(Source records)
[Start of section]
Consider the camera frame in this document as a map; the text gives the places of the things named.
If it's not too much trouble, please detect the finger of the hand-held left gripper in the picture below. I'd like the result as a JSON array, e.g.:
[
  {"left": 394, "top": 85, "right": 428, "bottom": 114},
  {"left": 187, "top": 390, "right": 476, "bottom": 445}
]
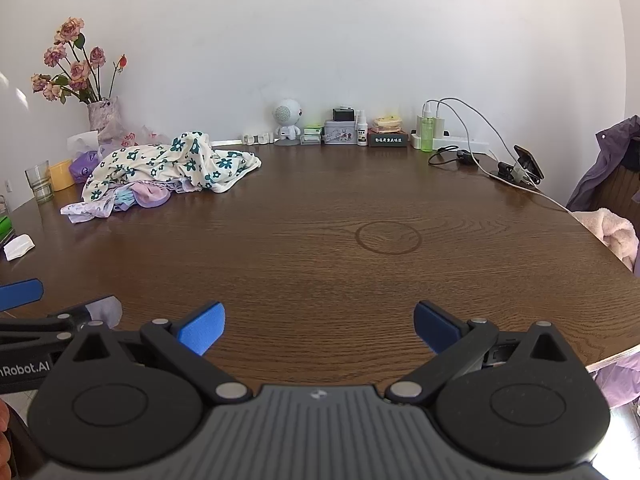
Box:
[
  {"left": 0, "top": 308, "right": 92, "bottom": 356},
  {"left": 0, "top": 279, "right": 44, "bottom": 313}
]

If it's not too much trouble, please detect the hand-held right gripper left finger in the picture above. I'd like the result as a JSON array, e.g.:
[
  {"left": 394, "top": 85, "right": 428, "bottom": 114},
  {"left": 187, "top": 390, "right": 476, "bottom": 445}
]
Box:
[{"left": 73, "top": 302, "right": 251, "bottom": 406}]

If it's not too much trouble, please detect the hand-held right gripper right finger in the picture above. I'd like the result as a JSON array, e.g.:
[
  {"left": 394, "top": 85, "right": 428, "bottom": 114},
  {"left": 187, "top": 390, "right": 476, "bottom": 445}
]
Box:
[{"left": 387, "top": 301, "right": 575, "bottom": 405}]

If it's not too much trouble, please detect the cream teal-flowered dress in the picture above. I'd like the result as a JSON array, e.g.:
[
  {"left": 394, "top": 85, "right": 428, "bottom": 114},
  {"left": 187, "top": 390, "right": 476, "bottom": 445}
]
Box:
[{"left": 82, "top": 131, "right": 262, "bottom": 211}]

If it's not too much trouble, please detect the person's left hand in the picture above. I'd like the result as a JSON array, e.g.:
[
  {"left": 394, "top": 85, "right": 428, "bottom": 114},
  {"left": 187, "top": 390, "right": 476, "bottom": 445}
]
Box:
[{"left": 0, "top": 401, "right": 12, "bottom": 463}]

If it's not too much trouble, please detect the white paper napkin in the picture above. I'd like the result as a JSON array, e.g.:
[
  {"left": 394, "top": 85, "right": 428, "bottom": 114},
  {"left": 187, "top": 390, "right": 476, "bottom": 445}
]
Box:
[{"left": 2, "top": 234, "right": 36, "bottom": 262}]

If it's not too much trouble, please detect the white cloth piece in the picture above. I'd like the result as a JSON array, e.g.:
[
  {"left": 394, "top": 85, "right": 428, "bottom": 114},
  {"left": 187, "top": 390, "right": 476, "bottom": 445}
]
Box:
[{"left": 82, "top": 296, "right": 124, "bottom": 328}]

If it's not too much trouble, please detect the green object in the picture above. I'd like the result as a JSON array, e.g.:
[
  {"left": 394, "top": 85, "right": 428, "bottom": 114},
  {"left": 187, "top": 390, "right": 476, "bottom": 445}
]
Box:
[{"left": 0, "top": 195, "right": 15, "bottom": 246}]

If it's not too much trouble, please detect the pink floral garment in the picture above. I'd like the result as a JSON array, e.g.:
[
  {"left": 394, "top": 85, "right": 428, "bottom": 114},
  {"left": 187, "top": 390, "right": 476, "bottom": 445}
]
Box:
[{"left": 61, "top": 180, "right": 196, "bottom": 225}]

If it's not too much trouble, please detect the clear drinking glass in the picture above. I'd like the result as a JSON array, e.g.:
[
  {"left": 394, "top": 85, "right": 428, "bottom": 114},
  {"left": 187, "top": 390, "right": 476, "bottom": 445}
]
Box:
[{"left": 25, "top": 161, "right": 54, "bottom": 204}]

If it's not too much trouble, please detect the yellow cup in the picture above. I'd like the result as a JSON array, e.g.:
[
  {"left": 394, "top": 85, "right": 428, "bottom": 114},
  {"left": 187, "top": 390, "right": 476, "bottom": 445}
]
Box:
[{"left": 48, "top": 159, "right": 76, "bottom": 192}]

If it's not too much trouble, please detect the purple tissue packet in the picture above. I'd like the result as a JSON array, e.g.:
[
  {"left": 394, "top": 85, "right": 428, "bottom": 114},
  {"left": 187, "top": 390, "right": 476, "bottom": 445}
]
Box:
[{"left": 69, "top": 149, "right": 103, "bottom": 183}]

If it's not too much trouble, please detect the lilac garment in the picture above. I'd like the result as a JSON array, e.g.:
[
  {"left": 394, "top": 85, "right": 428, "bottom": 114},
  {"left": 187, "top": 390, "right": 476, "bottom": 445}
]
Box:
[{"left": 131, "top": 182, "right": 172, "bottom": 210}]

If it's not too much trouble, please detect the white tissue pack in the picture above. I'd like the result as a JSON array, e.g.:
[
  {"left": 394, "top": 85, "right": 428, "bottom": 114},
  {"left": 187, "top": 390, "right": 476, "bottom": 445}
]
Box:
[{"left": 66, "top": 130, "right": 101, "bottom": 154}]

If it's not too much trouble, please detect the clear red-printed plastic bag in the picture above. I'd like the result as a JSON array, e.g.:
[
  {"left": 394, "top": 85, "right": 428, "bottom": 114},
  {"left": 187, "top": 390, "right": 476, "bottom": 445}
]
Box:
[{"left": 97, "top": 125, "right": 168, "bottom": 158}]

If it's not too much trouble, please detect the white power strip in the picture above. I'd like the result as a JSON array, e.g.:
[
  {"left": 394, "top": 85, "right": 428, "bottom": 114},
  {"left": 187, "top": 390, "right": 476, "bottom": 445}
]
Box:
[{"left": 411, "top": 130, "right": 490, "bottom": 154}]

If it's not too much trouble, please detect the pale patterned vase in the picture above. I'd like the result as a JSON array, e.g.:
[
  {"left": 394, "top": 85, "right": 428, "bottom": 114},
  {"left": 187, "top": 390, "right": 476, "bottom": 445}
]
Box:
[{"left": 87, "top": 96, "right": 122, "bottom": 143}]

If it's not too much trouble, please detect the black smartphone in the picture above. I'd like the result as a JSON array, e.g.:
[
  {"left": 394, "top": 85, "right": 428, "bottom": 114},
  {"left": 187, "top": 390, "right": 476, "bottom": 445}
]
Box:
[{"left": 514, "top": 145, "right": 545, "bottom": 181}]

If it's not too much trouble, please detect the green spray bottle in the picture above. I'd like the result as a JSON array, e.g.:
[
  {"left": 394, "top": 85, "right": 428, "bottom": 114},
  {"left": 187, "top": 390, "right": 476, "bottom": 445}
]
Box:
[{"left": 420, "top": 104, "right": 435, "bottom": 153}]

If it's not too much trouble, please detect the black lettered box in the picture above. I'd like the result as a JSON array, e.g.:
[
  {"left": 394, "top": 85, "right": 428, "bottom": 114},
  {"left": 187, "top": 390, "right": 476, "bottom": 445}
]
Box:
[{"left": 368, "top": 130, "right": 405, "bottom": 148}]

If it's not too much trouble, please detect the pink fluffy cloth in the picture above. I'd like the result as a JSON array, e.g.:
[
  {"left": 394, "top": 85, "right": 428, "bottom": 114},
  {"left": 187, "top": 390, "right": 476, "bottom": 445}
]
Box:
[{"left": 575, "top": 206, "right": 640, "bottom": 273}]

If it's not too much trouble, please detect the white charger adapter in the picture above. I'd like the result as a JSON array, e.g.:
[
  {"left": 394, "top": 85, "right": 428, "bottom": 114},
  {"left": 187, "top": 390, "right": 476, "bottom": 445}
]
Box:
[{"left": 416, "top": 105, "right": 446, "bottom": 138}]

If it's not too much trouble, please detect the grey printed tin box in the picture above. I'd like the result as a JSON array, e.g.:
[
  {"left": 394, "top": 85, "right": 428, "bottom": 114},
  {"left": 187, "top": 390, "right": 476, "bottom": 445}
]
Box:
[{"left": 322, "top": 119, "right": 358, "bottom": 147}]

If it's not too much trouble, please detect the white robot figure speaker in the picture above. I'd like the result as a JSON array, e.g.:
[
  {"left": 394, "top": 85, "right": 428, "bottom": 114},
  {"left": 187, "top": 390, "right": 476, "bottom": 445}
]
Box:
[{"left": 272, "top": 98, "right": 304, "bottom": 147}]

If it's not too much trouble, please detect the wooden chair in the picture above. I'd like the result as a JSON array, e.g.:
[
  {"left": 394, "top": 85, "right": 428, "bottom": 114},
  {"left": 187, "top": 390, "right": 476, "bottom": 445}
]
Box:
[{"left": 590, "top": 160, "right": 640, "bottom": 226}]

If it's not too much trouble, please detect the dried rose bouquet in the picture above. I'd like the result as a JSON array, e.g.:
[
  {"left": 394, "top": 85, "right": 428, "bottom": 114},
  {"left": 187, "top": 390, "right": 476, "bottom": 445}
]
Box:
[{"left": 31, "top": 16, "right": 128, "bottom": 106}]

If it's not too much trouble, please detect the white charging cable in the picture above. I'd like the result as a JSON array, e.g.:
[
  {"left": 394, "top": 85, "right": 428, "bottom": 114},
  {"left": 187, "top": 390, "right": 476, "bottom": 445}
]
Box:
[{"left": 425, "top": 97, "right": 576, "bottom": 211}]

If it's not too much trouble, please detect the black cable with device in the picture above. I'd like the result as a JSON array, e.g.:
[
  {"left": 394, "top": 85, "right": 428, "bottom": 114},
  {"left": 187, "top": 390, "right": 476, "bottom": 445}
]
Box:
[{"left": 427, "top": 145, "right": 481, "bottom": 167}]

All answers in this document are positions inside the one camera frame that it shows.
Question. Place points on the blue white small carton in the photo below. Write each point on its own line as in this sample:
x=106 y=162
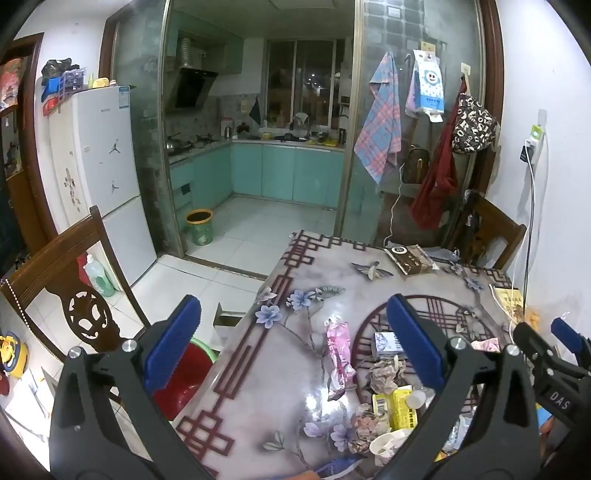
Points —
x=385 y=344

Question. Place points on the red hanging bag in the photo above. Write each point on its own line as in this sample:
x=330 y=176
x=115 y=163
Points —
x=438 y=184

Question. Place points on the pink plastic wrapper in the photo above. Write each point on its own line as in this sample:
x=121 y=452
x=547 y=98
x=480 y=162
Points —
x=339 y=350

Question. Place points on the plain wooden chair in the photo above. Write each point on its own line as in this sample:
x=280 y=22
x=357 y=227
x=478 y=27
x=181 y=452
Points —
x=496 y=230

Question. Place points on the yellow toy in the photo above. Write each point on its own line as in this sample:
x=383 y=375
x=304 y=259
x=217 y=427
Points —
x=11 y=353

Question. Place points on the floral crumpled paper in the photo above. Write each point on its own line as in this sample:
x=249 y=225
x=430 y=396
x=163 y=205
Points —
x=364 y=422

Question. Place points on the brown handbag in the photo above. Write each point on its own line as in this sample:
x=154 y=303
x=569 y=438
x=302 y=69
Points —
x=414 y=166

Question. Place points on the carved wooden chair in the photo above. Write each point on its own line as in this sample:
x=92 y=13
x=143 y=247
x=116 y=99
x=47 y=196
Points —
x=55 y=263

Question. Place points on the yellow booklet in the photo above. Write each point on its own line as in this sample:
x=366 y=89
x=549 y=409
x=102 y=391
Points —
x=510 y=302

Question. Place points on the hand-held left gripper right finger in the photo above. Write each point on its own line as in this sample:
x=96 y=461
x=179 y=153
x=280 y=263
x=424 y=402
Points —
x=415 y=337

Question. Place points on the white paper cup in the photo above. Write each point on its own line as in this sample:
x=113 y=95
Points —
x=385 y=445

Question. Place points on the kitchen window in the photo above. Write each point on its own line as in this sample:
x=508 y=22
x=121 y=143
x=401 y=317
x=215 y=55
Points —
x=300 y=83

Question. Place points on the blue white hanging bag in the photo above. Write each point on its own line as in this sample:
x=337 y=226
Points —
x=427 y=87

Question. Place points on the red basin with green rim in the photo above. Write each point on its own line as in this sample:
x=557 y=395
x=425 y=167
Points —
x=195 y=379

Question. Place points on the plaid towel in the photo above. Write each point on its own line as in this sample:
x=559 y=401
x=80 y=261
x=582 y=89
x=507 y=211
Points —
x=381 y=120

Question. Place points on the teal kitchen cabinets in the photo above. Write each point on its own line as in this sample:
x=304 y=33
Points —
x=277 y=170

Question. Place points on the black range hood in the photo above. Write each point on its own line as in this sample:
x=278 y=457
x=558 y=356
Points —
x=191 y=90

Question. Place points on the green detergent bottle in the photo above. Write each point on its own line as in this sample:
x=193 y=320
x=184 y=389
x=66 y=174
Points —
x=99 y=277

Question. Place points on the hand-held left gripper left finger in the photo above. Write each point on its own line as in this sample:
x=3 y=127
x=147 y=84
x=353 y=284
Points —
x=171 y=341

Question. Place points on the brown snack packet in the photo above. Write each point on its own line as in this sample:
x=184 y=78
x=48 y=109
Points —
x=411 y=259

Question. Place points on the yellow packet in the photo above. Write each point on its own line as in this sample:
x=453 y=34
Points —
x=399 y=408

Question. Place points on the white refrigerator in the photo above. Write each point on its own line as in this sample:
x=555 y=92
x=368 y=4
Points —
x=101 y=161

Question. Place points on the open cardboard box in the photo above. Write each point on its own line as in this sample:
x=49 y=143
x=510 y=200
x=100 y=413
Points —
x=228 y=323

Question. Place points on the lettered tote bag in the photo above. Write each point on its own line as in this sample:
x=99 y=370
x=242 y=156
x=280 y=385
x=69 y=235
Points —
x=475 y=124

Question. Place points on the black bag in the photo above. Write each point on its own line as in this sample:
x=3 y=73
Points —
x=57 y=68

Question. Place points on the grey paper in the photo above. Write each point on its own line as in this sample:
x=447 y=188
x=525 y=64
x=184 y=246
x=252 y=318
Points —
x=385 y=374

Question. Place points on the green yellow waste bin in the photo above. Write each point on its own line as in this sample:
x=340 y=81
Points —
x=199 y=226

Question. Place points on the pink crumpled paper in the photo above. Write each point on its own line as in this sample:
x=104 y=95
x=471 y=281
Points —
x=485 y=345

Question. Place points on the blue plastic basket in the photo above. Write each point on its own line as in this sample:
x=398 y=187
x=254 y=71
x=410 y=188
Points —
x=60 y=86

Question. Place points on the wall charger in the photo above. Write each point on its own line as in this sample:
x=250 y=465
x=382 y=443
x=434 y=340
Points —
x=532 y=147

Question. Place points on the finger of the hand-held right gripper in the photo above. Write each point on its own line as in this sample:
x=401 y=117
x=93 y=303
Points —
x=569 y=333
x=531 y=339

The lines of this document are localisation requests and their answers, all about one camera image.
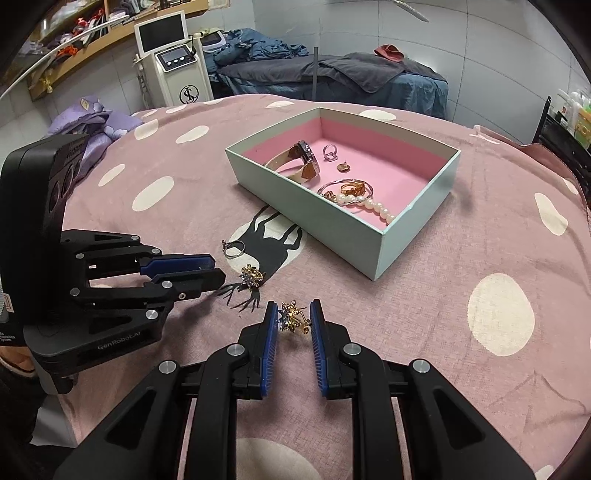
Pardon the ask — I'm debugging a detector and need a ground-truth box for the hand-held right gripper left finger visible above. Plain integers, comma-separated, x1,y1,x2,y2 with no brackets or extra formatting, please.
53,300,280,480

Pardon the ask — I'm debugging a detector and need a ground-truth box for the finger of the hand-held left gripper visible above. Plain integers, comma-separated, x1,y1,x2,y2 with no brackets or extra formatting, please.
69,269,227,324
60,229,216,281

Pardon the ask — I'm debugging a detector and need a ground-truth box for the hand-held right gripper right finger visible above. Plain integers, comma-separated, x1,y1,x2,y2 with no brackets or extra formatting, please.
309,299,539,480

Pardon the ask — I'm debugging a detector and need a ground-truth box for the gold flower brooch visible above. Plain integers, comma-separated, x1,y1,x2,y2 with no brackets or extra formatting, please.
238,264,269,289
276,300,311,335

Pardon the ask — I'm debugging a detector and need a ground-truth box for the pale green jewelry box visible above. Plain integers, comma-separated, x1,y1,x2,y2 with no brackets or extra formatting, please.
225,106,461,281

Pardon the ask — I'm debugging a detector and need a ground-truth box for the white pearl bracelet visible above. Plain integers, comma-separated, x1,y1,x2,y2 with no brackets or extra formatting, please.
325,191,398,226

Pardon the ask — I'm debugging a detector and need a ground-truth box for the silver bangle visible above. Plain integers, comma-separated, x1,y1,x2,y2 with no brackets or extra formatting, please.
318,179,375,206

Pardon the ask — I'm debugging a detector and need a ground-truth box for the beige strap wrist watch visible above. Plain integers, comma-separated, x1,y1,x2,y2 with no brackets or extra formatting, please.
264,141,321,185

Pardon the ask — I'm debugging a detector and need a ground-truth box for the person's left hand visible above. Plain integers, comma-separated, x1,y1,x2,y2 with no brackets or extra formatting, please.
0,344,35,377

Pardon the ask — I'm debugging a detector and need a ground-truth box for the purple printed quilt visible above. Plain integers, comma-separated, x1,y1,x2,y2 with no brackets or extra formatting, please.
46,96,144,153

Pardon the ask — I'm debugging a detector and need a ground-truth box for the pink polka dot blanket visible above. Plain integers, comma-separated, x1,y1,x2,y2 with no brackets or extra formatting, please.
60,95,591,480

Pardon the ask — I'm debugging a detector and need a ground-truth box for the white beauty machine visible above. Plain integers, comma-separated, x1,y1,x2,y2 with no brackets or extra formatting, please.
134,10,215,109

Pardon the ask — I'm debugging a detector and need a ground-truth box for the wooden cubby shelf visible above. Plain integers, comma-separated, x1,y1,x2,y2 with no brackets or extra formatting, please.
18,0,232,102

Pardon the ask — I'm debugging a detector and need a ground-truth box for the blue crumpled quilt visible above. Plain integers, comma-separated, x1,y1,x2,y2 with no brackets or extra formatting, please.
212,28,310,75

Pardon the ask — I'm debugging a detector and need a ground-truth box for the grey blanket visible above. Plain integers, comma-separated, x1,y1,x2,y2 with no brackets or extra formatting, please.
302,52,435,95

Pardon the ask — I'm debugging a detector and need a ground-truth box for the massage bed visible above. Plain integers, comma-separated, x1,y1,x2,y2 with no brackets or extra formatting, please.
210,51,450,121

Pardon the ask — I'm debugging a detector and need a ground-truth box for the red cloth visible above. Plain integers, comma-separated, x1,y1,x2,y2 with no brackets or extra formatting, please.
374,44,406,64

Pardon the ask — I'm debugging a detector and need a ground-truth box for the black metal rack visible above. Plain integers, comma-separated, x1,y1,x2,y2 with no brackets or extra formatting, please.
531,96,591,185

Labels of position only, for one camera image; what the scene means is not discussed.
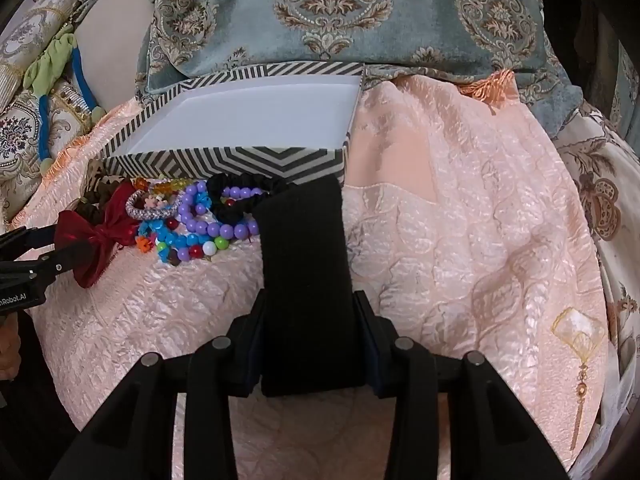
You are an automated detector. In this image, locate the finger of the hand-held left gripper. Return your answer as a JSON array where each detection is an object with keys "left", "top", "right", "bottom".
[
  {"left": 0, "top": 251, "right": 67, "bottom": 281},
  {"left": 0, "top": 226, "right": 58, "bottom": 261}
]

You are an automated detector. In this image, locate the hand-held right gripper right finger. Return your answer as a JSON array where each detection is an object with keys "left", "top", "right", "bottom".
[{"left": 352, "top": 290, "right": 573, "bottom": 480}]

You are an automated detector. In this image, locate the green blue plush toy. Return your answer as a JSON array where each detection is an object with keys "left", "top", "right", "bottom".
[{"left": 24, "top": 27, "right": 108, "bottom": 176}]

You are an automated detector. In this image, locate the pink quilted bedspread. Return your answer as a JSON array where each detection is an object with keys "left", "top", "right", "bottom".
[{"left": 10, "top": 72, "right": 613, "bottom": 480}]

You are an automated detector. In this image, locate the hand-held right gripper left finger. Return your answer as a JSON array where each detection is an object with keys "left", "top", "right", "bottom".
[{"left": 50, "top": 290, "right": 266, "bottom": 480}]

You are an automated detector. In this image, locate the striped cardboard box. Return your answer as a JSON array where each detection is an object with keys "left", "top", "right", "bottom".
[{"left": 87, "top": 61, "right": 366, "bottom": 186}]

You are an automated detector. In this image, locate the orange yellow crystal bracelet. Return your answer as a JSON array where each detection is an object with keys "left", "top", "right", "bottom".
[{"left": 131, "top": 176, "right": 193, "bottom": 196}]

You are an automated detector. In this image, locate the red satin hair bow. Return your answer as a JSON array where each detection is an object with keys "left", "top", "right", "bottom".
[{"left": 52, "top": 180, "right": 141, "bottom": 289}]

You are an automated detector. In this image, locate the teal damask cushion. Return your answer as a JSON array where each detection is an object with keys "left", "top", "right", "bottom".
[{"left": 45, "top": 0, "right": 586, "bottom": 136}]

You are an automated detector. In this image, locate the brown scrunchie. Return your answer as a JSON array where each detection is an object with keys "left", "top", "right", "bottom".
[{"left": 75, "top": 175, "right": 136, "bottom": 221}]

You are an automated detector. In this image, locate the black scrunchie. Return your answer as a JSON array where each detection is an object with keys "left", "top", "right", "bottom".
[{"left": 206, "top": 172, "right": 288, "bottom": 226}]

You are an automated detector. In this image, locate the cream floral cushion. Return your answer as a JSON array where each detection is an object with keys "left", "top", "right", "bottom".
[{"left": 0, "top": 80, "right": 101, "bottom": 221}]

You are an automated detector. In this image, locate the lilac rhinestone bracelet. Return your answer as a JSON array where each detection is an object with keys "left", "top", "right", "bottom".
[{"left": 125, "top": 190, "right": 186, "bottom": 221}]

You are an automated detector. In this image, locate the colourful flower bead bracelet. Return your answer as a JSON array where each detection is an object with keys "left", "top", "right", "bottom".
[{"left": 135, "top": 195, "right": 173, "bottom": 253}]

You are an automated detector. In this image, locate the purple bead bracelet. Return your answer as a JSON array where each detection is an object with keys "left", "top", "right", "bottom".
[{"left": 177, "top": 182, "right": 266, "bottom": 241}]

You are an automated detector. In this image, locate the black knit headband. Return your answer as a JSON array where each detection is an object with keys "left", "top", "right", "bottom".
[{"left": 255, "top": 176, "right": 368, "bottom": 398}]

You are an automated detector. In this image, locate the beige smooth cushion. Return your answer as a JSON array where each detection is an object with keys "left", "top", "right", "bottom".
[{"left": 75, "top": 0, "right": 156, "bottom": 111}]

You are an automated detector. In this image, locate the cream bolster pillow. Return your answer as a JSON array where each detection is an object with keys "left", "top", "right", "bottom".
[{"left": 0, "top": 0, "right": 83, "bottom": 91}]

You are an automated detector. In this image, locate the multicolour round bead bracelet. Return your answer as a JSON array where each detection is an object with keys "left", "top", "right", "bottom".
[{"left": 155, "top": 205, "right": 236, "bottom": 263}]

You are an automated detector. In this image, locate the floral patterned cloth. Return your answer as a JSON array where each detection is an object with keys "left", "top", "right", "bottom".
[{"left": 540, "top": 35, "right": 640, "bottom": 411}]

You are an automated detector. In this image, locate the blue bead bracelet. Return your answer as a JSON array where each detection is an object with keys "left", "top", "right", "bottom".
[End of section]
- Requirement:
Show the lines of the records that include the string "hanging".

- Written reply:
Question. Place points on the red hanging bag in the photo above. Write each point on its own line as in this sample:
Question. Place points on the blue white hanging bag in the photo above. Write each point on its own line as in this sample:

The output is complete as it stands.